Étant donné la haine de toute orientation sexuelle différente des normes en vigueur propre à la société russe, haine décuplée dans les bas-fonds des prisons, Azat Miftakhov devient une cible toute désignée. Croupissant de ce fait au plus bas de la hiérarchie carcérale, il est continuellement menacé d’être livré à la vindicte de codétenus dont les pratiques, homophobes, consistent à brimer voire à agresser sexuellement, comme à l’armée, des hommes jugés déviants et que rien ni personne ne protège du pire.
Le quotidien des prisonniers au bas de l’échelle est constitué d’humiliations continuelles : obligation de toujours passer en dernier en tout lieu, difficultés réelles ou sournoises pour récupérer les colis qui leur sont adressés, interdiction d’utiliser les objets et ustensiles dédiés à la collectivité – ils doivent donc avoir leurs propres couverts ou leur propre tondeuse pour cheveux…
Elena Gorban, l’épouse d’Azat Miftakhov, qui partage son idéal libertaire, se refuse à condamner les codétenus les plus agressifs, collaborant avec une administration qui pratique le traditionnel « diviser pour régner ». Elle s’en tient à une dénonciation du système sordide et pervers, plutôt que de ses auxiliaires eux-mêmes sous le joug.
Elle peut téléphoner à son mari tous les deux jours et a droit à un « rendez-vous court » tous les deux mois et à un « rendez-vous long » tous les trois mois. Elle a été obligée de regagner Moscou après avoir séjourné à Kirov, ce qui nécessite de résoudre bien des questions en termes de logistique et de temps – alors que ses ressources sont limitées puisqu’elle a été contrainte au chômage.
Pour Mediapart, tout en faisant attention à ne pas tomber sous le coup de la loi russe qui a tôt fait de faire de tout citoyen récalcitrant et en contact avec le dehors un « agent de l’étranger », Elena Gorban a bien voulu répondre à quatre questions transmises par écrit.
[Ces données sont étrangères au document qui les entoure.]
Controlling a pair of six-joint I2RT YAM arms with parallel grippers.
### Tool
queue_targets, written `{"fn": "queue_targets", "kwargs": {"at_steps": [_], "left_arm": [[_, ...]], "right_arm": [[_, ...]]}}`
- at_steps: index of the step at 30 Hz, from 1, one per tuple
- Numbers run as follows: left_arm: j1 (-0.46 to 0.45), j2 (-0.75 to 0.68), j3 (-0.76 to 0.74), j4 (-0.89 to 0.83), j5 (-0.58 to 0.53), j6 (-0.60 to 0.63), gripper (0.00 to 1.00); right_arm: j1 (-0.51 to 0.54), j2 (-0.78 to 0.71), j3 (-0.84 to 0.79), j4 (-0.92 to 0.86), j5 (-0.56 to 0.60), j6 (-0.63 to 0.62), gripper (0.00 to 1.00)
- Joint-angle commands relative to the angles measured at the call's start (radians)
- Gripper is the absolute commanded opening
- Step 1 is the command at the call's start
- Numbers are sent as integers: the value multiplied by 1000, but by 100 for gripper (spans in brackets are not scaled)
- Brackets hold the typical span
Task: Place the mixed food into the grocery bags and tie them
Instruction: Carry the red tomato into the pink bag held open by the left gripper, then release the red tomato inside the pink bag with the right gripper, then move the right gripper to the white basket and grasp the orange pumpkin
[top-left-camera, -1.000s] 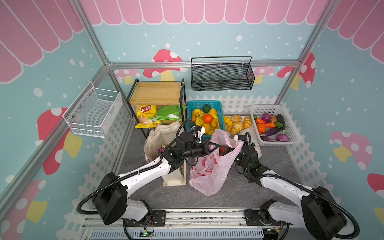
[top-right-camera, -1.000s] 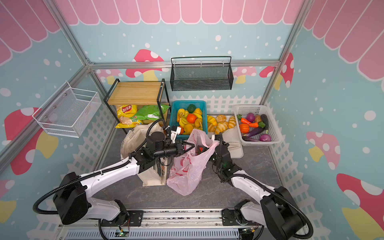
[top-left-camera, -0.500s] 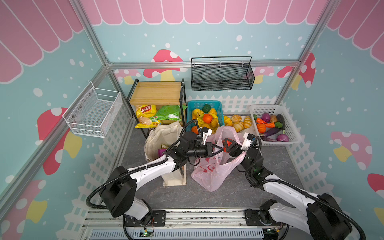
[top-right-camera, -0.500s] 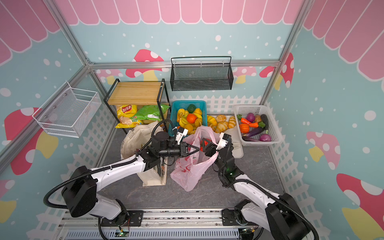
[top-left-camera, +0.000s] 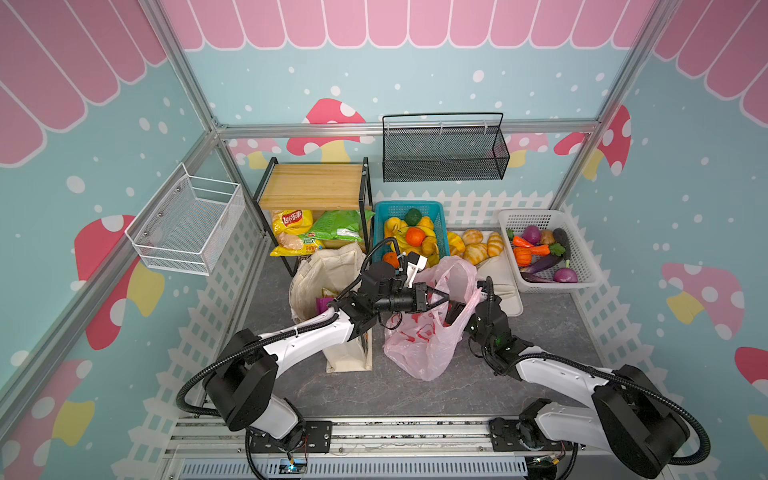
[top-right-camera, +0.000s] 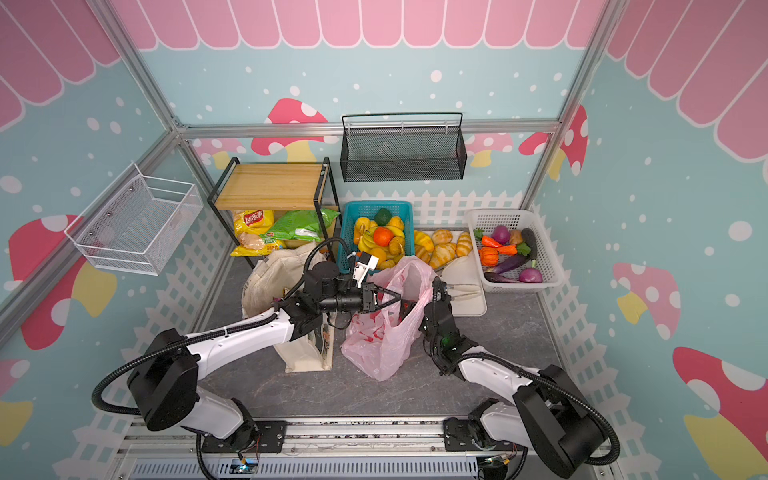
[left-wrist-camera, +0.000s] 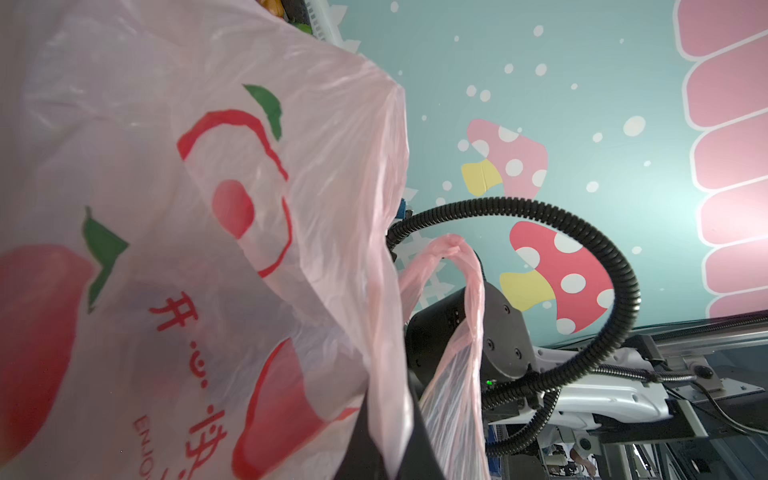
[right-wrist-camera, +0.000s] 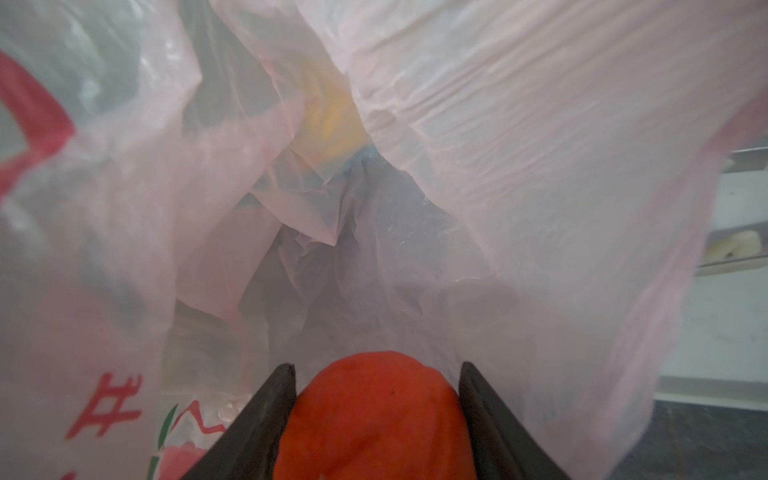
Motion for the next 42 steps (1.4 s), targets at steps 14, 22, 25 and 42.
{"fn": "queue_targets", "kwargs": {"at_steps": [14, 22, 25, 42], "left_arm": [[59, -85, -23, -33, -108, -11, 0], [122, -134, -43, -144, -232, -41, 0], [137, -148, -57, -152, -270, -58, 0], [177, -179, -96, -105, -254, -100, 0]], "right_arm": [[-25, -40, 218, -307, -232, -252, 90], [-148, -195, 295, -562, -418, -446, 88], [-195, -228, 321, -661, -493, -504, 86], [-611, -109, 484, -654, -222, -475, 86]]}}
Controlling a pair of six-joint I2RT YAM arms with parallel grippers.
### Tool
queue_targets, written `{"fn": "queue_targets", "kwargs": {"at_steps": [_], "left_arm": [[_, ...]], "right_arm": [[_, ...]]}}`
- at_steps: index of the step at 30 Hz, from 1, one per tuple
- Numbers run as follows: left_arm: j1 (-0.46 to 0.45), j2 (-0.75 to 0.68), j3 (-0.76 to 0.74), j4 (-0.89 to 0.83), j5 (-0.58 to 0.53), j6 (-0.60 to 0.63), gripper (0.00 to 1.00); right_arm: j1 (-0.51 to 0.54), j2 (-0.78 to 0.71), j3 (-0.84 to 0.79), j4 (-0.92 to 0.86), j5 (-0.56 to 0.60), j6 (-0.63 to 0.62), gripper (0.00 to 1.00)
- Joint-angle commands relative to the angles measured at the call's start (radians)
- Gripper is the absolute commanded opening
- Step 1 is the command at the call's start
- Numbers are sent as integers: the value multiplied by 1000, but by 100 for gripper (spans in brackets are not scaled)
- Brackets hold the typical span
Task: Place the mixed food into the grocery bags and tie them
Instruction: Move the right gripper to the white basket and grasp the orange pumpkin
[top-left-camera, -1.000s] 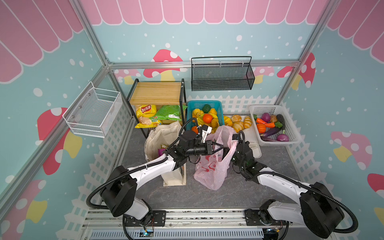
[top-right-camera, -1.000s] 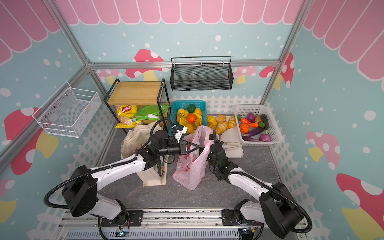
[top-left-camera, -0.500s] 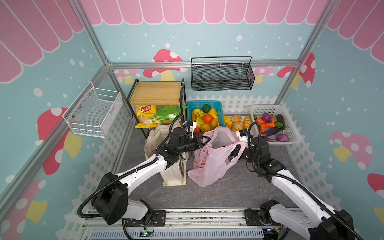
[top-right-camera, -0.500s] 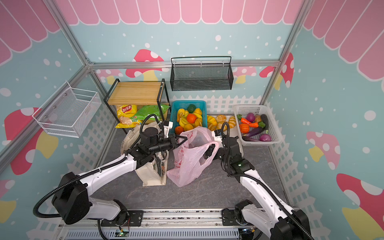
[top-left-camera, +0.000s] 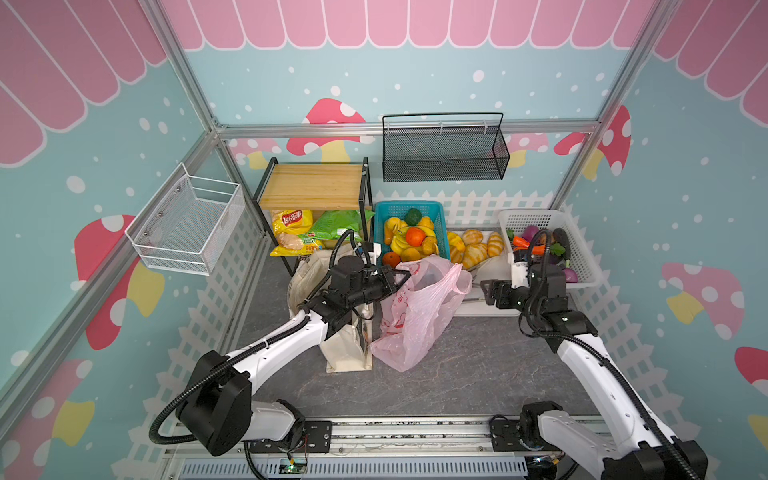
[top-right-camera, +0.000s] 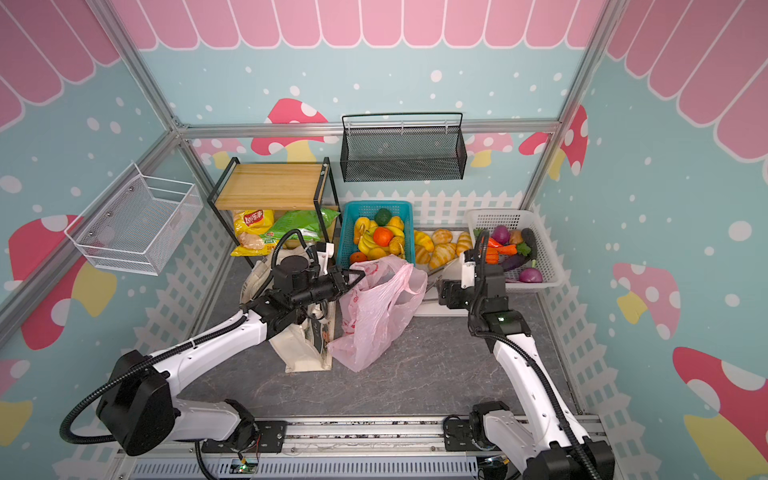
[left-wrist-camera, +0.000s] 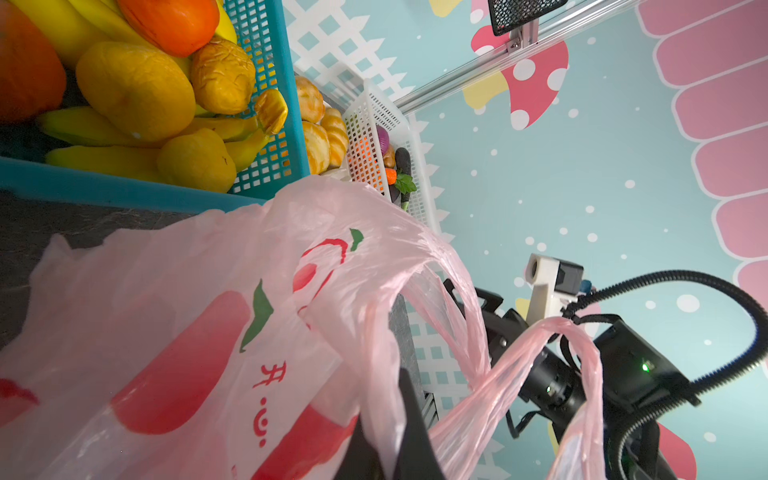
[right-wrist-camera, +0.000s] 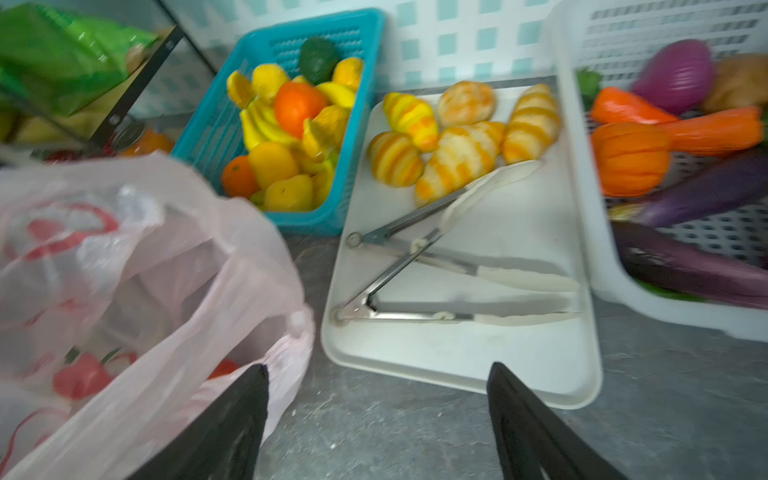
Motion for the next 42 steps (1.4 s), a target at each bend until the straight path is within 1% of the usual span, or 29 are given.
{"fn": "queue_targets", "kwargs": {"at_steps": [1, 4, 7, 9, 12, 16, 20, 23, 28, 33, 37, 42], "left_arm": [[7, -21, -17, 18, 2, -28, 0], [8, -27, -21, 22, 3, -29, 0], [8, -30, -27, 33, 6, -33, 0], [8, -31, -29, 41, 7, -36, 0], [9, -27, -29, 50, 13, -41, 0], [12, -23, -28, 49, 18, -41, 0], [13, -24, -26, 41, 10, -31, 0], [17, -19, -23, 38, 10, -30, 0], [19, -3, -23, 44, 15, -35, 0], [19, 4, -23, 42, 17, -36, 0], [21, 5, -24, 42, 15, -33, 0], [25, 7, -23, 42, 14, -32, 0]], "right_arm": [[-145, 97, 54, 133, 11, 44, 87], [-244, 246, 127, 227, -18, 77, 89], [-286, 438, 259, 230, 10, 69, 89], [-300, 546, 333, 230, 32, 60, 89], [-315, 706, 452, 207, 27, 39, 89], [-336, 929, 638, 131, -47, 23, 87], [-337, 1071, 776, 69, -115, 11, 87], [-337, 1132, 828, 46, -119, 5, 87], [-335, 1190, 838, 50, -122, 10, 88], [-335, 1243, 876, 40, -137, 4, 84], [-335, 1259, 903, 28, -157, -1, 77], [-339, 1218, 904, 28, -158, -8, 62]]}}
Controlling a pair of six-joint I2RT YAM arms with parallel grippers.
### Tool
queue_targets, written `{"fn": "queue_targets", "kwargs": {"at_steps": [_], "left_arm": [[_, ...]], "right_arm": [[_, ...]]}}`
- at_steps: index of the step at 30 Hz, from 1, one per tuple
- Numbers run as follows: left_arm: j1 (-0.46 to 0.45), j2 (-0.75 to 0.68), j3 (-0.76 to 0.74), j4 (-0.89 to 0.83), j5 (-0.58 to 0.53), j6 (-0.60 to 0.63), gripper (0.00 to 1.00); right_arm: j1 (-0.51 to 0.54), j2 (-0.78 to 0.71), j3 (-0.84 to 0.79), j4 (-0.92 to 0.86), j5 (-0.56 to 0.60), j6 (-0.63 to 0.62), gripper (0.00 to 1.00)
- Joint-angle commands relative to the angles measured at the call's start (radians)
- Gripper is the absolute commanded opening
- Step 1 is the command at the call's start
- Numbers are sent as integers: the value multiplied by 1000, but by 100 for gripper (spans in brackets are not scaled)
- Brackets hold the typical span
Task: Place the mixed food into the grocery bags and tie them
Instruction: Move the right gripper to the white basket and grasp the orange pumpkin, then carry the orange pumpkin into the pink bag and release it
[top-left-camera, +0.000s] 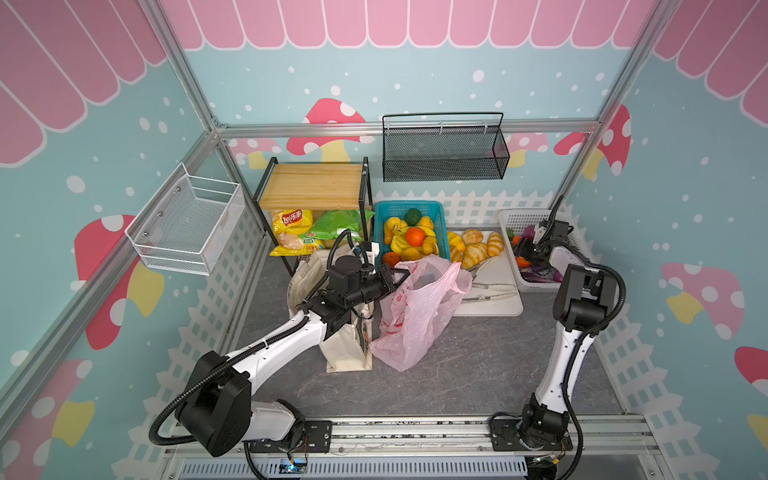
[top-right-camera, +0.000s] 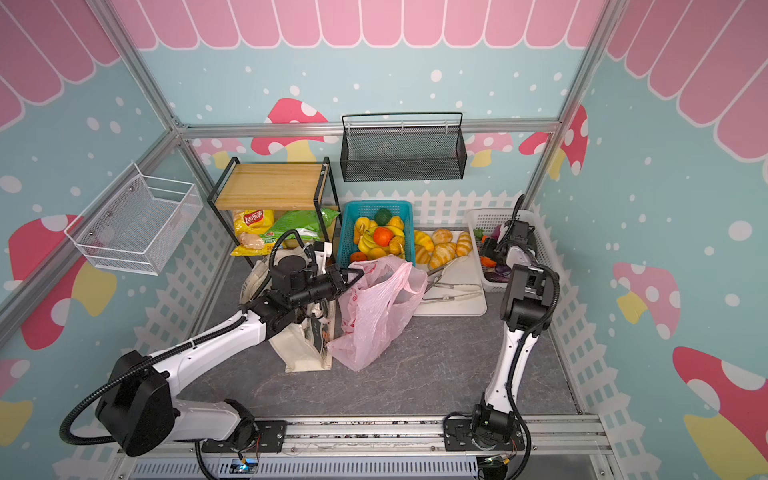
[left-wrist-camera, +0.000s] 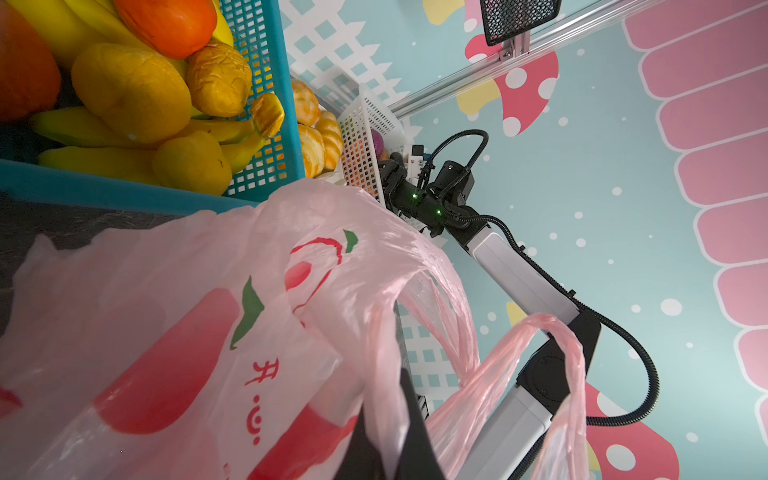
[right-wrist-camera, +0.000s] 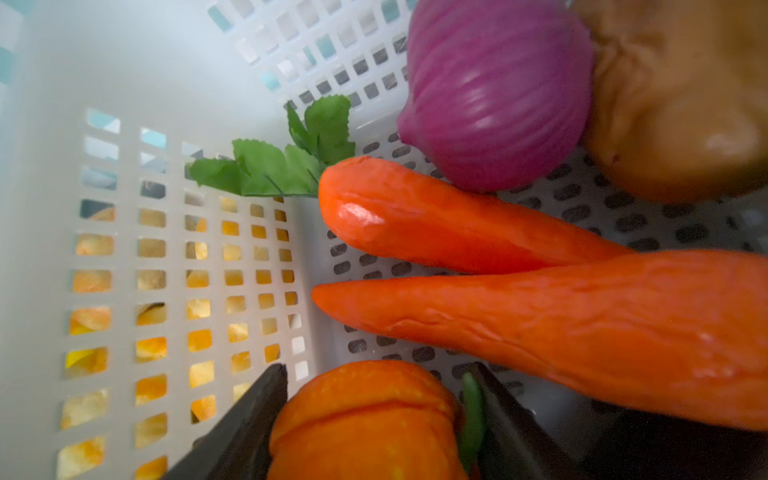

Mediapart : Comment faites-vous pour garder espoir ?
Elena Gorban : D’une façon générale, je suis pessimiste sur l’humanité, mais je persiste, malgré tout, à croire en une possible amélioration de la situation.
Deux éléments m’aident. D’abord, il y a Azat : même si de toute ma vie je ne pouvais le voir qu’une seule fois par trimestre au parloir de la prison, je considérerais quand même que j’ai une chance incroyable !
Ensuite, je suis persuadée que la détermination et la lutte pour la liberté déboucheront sur un succès. Nous suivons tous les développements en cours depuis ces derniers mois. J’espère que vous comprenez à quoi je fais allusion, parce que je suis très limitée dans ma liberté d’expression.
Comment tenez-vous ?
Tout d’abord, Azat parvient lui-même à garder un bon état d’esprit. Grâce à des actes simples et habituels de la vie. Les coups de fil aux proches, l’attente de nos rencontres au parloir. L’espoir que de meilleurs moments nous attendent à l’extérieur des murs du pénitencier.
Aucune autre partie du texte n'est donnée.